EVOLVING GUIDELINE RECOMMENDATIONS

Historically, the Surviving Sepsis Campaign (SSC) guideline recommended that antibiotics be administered to all patients within 1 hour of sepsis recognition based on observational data demonstrating that hourly delays in antibiotic administration were associated with increased odds of mortality, as well as associations between inadequate antibiotic treatment and poor outcomes [3–5, 34]. However, over the past decade, substantial evidence has provided a more nuanced understanding of the complex relationship between antibiotic timing and clinical outcomes. Most literature supports a greater benefit of rapid antibiotic delivery in patients with septic shock, with less certainty around the optimal threshold for antibiotic administration in less severely ill patients. While there is no reason to delay antibiotics once a bacterial infection is diagnosed or highly suspected, allowing time for clinicians to perform an initial diagnostic evaluation to determine whether antibiotics are indicated can balance the harms of unnecessary antibiotic exposure in uninfected patients with the benefits of early antibiotic therapy (Figure 1). Reflecting this body of evidence, both the 2021 adult and 2020 pediatric SSC guidelines recommend that antibiotics be administered within 1 hour for patients with septic shock and within 3 hours for patients with suspected sepsis without shock [1, 2].

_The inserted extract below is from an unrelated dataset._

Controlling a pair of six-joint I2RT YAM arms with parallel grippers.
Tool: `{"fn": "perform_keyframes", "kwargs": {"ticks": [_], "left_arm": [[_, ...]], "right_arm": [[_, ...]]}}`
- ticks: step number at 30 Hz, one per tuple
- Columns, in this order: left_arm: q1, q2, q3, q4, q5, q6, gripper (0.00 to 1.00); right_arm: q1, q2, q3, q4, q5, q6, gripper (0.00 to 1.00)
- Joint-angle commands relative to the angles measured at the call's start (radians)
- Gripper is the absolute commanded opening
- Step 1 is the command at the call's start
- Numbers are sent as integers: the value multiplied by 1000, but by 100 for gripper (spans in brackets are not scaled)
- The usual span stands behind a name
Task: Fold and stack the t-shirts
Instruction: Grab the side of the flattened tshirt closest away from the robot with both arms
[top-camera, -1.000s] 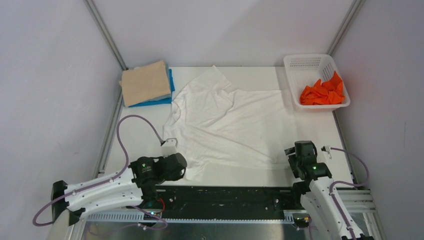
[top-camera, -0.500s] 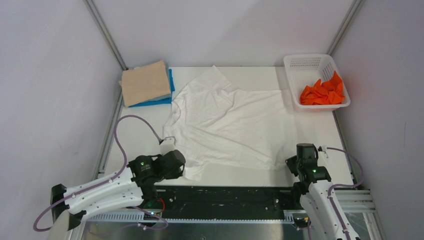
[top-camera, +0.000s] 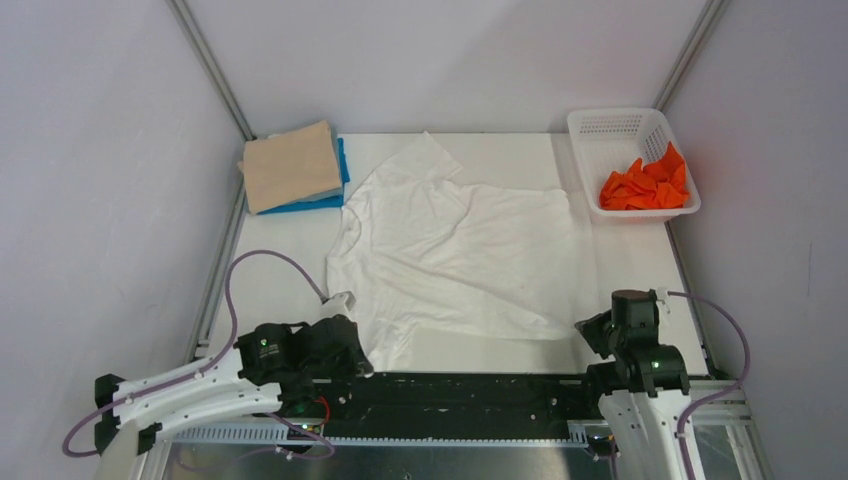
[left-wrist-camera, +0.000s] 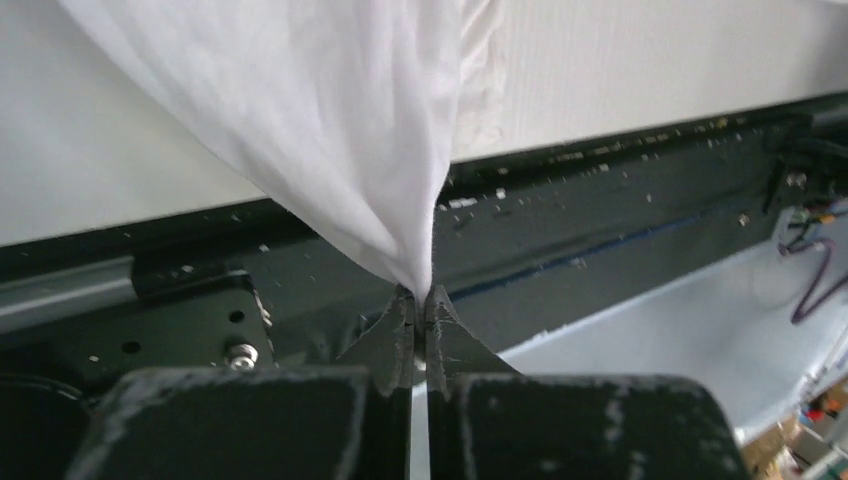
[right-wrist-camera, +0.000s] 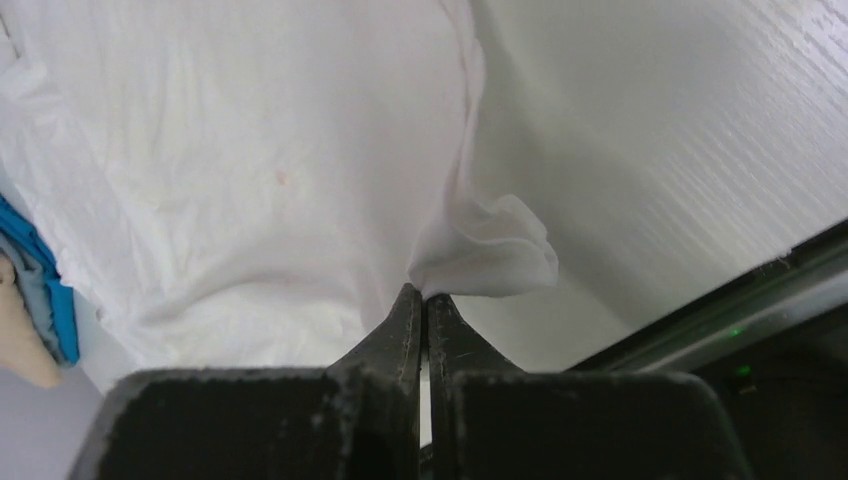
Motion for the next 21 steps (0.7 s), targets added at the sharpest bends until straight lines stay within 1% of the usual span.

Figure 1. — Conceptual framework of antibiotic timing goals. Adapted from: Evans L, Rhodes A, Alhazzani W, et al. Surviving Sepsis Campaign: International Guidelines for Management of Sepsis and Septic Shock 2021. Crit Care Med **2021**; 49:e1063–e1143.

ANTIBIOTIC TIMING IN SEPSIS: ADULT LITERATURE

The evidence supporting these differential time-to-antibiotics goals for sepsis and septic shock is derived primarily from retrospective adult studies conducted in high-resource settings. Liu and colleagues performed a retrospective study of 35 000 adults with sepsis cared for in 21 emergency departments (EDs) between 2010 and 2013. Among patients with sepsis without shock, the adjusted odds ratio (aOR) for in-hospital mortality was 1.09 (95% confidence interval [CI], 1.00-1.19, P = .046) for each 1-hour delay in antibiotic administration over the first 6 hours, whereas in patients with septic shock, the mortality odds were substantially higher with each hour delay in antibiotic administration (aOR 1.14, 95% CI, 1.06-1.23, P = .001) [6]. Similar findings were demonstrated in a study of nearly 41 000 adults with sepsis managed between 2014 and 2016 under a New York state-mandated sepsis protocol, which required clinicians to obtain a blood culture before antibiotics, measure a lactate level, and administer antibiotics within 3 hours. In the analysis restricted to antibiotic timing, the odds of mortality increased every hour antibiotics were delayed, starting from the first hour (OR 1.04, 95% CI, 1.03-1.06, P < .001). However, and consistent with the previous study, this association was driven by patients requiring vasopressors (OR 1.07, 95% CI, 1.05-1.09), with no statistical association detected in those without shock (OR 1.01, 95% CI, 0.99-1.04) [7].

In the only patient-level randomized trial published to date, Alam and colleagues randomized adults with suspected sepsis based on SIRS criteria, to receive either pre-hospital antibiotics or usual care. Patients treated with pre-hospital antibiotics received antibiotics a median of 96 minutes earlier than those randomized to usual care, with usual care patients receiving antibiotics a median of 70 minutes after arrival in the ED. Overall mortality was 8% in both groups and there was no difference in any secondary outcome [8]. While the randomized design is a clear strength, generalizability to patients with septic shock is limited given that these accounted for only 4% of the cohort. Further, since antibiotics were generally delivered rapidly after ED arrival in the usual care group, we cannot conclude that longer delays would not have negatively impacted these less severely ill patients.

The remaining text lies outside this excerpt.